> Aim of the task
Across all the records below, count the lines that hold "before". State only that figure.

== Segment start ==

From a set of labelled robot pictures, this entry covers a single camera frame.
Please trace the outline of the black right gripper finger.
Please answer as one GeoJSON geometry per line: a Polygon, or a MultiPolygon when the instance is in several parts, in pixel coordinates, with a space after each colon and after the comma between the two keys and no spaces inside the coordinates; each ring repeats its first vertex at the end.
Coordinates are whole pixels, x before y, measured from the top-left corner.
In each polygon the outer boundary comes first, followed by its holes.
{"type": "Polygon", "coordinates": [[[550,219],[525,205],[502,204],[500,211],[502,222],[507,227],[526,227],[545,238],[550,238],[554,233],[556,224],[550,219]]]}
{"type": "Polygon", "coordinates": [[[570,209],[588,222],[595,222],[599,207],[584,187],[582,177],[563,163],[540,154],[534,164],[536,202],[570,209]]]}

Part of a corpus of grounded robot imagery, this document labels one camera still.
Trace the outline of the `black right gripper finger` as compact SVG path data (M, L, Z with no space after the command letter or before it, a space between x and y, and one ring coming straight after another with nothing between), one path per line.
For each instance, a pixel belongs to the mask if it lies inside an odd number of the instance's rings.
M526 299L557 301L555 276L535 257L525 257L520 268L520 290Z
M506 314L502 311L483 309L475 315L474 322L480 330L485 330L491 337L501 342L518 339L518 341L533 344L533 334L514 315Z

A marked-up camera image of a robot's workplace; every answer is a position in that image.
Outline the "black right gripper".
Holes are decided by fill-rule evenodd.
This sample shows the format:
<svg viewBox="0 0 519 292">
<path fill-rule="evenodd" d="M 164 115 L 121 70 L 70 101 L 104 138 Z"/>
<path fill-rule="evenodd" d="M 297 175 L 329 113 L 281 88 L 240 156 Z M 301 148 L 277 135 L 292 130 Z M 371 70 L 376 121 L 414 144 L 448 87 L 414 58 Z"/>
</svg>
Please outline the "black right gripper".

== Segment end ==
== Segment start ==

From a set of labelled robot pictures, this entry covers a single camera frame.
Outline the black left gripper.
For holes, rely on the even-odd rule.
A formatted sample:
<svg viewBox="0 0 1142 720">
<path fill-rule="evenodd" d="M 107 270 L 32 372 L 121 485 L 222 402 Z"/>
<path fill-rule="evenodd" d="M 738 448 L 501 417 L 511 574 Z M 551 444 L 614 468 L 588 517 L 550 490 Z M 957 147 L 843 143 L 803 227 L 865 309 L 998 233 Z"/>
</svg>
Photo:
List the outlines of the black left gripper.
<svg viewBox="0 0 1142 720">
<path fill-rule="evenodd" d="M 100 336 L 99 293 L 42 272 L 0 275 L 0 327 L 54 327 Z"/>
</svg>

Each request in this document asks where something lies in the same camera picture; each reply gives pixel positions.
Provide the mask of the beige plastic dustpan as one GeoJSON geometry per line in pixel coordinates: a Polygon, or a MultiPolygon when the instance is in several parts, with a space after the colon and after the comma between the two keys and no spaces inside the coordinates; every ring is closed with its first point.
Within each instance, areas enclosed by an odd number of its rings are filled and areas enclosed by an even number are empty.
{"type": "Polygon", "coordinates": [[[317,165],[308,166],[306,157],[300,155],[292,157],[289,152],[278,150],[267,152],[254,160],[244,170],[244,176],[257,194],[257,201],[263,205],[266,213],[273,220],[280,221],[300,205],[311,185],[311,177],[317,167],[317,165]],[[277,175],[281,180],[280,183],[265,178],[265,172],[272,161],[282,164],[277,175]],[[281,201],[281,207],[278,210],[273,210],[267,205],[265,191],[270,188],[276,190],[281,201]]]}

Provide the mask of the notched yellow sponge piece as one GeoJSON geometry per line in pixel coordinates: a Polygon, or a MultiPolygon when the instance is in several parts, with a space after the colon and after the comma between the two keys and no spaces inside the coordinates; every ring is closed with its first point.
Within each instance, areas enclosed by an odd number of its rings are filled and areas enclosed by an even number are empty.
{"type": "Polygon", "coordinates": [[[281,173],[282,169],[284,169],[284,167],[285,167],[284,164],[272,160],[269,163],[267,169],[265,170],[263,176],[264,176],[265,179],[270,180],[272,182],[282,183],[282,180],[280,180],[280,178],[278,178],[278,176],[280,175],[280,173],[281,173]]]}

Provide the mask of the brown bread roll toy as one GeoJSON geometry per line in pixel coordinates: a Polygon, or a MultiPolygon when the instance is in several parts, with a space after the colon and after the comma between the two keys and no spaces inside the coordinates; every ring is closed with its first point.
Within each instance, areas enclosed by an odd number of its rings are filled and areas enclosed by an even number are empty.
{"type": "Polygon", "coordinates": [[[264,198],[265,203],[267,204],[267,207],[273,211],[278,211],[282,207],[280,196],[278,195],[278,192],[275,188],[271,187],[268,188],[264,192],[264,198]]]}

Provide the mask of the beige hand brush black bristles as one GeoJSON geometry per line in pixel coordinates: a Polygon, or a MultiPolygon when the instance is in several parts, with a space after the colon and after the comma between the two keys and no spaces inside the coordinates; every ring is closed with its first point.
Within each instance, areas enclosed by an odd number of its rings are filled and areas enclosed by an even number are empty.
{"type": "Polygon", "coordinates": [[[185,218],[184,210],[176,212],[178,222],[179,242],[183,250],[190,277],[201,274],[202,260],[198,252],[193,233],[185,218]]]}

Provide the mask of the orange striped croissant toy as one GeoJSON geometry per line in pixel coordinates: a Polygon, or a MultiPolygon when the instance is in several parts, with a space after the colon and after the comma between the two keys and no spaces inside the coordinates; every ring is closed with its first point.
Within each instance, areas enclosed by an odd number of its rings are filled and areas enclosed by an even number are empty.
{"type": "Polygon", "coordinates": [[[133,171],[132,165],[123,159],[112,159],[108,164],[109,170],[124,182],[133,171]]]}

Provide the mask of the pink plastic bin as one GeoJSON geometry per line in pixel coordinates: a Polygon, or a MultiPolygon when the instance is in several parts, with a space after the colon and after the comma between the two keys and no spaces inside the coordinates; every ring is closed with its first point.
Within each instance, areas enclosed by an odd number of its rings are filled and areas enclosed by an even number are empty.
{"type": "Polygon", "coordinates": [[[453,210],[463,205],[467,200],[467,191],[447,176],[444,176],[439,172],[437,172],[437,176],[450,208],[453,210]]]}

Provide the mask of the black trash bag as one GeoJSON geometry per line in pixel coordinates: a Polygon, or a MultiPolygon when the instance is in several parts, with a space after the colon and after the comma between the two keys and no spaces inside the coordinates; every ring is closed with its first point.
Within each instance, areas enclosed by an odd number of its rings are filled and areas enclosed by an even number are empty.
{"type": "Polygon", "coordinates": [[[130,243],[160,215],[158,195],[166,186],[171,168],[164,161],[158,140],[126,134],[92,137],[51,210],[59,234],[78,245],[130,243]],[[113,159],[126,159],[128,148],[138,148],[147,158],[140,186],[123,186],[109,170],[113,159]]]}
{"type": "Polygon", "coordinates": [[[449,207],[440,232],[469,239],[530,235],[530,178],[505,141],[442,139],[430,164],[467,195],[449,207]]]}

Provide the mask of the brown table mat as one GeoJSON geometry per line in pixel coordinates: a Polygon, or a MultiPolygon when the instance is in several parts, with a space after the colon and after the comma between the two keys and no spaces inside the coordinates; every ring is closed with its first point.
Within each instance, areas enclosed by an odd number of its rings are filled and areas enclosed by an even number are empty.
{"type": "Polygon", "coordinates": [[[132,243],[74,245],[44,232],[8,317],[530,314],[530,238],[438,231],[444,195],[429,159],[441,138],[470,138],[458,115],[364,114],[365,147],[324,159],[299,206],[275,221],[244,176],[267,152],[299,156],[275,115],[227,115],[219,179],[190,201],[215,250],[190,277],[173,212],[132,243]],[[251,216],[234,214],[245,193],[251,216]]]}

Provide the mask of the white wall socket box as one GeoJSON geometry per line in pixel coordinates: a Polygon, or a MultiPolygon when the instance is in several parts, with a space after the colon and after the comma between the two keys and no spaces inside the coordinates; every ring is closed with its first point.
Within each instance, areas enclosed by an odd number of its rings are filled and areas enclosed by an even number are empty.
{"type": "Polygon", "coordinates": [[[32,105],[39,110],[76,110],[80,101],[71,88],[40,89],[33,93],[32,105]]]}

== Segment end ==

> Solution for this task
2